Following PURPA, the economic and technological changes in the transmission and generation sectors helped give impetus to the many new entrants in the generating markets who could sell electric energy profitably with smaller scale technology at a lower price than many utilities selling from their existing generation facilities at rates reflecting cost. However, it became increasingly clear that the potential consumer benefits that could be derived from these technological advances could be realized only if more efficient generating plants could obtain access to the regional transmission grids.

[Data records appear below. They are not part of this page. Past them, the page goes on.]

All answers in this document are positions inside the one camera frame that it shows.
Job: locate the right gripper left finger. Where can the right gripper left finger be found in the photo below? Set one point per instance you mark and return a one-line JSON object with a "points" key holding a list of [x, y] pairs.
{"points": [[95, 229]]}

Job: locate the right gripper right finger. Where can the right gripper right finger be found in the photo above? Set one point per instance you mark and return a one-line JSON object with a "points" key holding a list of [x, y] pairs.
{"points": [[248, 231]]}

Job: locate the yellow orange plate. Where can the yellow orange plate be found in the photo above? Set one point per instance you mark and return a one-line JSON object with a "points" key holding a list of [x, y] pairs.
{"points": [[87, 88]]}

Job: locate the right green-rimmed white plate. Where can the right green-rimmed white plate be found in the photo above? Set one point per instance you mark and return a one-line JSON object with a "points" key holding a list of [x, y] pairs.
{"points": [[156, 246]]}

Because many traditional vertically integrated utilities still did not provide open access to third parties and still favored their own generation if and when they provided transmission access to third parties, barriers continued to exist to cheaper, more efficient generation sources.
In response to the competitive developments following PURPA, and the fact that PUHCA and lack of transmission access remained major barriers to new generators, Congress enacted Title VII of the Energy Policy Act of 1992 (Energy Policy Act). 54/ A goal of the Energy Policy Act was to promote greater competition in bulk power markets by encouraging new generation entrants, known as exempt wholesale generators (EWGs), and by expanding Commission's authority under sections 211 and 212 of the FPA to approve applications for transmission services. 55/
An EWG is defined as
any person determined by the Federal Energy Regulatory Commission to be engaged directly, or indirectly through one or more affiliates as defined in [PUHCA] section 2(a)(11)(B), and exclusively in the business of owning or operating, or both owning and operating, all or part of one or more eligible facilities and selling electric energy at wholesale.[56/]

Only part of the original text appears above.